Phil Young’s morning routine in preparing for class looks a bit different than most college professors. He arrives on site around 7:45 in the morning.
  • October 17, 2024
  • Tennessee Baptist and Reflector
  • Featured, Latest News, Tennessee
Phil Young, director of prison ministry at Carson-Newman University, shares a light moment with his faculty team during a fall planning meeting. The university’s prison ministry enters its second year this fall.
(Photo courtesy of Baptist and Reflector)

University’s ministry teaches, trains local inmates to be deployed as ministers

Phil Young’s morning routine in preparing for class looks a bit different than most college professors. He arrives on site around 7:45 in the morning.

“We go through all the normal screening that all the staff goes through to make sure we’re not bringing anything in we shouldn’t,” says Young. “We get to the classroom between 7:45 and 8 a.m. Prepare the room for the day. Students begin arriving around 8:15.”

It’s a structured routine that the Carson-Newman University director of prison ministry and the students have become accustomed with since the university launched its prison ministry last fall in coordination with Morgan County Correctional Complex.

Engaged students

Fourteen inmates comprise the group, which began its second year this fall. Each student had to apply to the program designed to offer a bachelor of arts degree in Christian studies, with an emphasis in Christian ministry. Along with applying, each student had to meet certain criteria.
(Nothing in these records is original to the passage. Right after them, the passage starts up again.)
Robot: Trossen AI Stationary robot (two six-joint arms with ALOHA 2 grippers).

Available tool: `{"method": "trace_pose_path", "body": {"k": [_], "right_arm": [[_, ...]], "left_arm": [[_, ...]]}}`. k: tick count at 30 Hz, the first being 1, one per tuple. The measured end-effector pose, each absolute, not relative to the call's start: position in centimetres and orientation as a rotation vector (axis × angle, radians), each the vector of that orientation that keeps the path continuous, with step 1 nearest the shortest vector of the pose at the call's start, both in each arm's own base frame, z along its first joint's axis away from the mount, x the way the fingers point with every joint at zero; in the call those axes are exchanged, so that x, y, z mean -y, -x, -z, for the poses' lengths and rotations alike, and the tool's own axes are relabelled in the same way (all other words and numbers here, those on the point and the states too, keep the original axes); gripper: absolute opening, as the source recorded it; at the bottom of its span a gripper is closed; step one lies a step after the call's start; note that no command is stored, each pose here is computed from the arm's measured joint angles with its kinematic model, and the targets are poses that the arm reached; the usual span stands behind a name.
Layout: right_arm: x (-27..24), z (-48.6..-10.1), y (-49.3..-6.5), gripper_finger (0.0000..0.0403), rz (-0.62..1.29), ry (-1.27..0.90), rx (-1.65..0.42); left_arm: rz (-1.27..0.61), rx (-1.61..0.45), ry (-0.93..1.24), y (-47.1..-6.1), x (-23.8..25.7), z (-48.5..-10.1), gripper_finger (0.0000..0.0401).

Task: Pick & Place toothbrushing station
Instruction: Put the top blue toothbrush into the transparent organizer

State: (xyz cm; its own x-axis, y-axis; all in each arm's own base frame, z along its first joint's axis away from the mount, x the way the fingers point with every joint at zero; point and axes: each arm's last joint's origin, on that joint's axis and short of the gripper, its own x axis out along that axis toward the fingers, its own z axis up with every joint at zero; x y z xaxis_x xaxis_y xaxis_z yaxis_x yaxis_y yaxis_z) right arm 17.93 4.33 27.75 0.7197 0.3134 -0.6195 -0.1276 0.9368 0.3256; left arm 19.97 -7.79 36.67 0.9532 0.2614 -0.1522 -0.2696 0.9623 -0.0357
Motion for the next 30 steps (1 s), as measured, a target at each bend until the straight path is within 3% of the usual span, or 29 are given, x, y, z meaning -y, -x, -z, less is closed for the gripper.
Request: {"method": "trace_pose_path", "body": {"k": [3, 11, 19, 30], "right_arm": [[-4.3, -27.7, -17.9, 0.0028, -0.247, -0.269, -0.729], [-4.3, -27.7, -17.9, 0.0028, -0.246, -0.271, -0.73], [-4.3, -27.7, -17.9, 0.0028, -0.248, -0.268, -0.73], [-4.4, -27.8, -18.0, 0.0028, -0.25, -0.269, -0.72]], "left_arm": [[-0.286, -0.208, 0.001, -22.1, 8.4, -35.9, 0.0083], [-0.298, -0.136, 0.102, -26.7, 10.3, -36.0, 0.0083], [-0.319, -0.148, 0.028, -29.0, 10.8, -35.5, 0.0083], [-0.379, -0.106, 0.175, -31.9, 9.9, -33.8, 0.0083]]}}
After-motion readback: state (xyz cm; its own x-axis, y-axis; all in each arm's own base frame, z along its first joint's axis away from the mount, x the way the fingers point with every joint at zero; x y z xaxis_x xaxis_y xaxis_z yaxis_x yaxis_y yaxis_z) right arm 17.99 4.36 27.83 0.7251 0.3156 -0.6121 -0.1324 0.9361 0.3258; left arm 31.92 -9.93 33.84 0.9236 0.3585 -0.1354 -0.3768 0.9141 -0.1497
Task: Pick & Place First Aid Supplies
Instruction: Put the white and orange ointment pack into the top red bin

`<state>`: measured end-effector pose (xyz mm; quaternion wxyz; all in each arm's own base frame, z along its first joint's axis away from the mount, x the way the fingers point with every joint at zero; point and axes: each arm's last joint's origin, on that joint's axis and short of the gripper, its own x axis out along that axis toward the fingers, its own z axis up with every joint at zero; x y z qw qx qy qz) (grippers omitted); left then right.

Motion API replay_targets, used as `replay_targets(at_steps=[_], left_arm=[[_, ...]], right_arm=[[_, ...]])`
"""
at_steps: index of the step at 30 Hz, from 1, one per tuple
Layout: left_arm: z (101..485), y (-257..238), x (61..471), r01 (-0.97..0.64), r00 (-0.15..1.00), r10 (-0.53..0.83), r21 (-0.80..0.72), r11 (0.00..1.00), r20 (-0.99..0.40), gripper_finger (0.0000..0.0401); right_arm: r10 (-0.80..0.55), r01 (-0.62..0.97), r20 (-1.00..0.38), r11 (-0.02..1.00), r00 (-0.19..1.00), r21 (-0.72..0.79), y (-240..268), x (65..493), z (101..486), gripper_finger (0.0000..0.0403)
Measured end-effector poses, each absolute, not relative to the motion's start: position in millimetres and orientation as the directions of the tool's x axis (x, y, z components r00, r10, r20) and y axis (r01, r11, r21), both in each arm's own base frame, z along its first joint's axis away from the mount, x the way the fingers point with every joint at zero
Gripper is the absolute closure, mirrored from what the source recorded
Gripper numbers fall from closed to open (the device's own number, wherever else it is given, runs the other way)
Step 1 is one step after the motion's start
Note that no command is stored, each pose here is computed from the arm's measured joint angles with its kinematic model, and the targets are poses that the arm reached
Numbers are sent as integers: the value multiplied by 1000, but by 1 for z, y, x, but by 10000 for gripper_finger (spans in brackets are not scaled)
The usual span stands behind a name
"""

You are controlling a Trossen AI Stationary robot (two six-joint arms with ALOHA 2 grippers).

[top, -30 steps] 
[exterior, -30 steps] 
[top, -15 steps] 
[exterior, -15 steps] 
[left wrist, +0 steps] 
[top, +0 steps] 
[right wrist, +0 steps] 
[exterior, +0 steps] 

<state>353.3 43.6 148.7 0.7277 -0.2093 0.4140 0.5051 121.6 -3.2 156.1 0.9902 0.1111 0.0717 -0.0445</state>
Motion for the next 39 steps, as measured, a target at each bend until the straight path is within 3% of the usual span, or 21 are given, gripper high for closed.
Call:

“They have to articulate a salvation experience in their life — a time when they came to place their faith and trust in Christ as their Savior because it is an unapologetically Christian program coming out of Carson-Newman,” Young said.

The learning process is intense — five days a week, six-hour days, focused and intentional. Along with a sociology class, courses this fall span from “Intro to Old Testament” to “Sermon Preparation and Delivery.”

Young admitted that as one of the program’s professors, it was initially intimidating. “You think, ‘how am I going to possibly fill six hours of lecture time for a three-hour course?’ But what you find is that the students are very engaged. The classroom typically is very interactive. They’re asking questions. They’re sharing opinions. They prepare their material. They’re very devoted and interested in learning.”

He noted that the group’s desire to perform at the highest level — going above and beyond basic expectations. The classroom engagement oftentimes allows for students to share their life stories. According to Young, the experience opens the door to something special — sometimes it’s the professors learning from the students.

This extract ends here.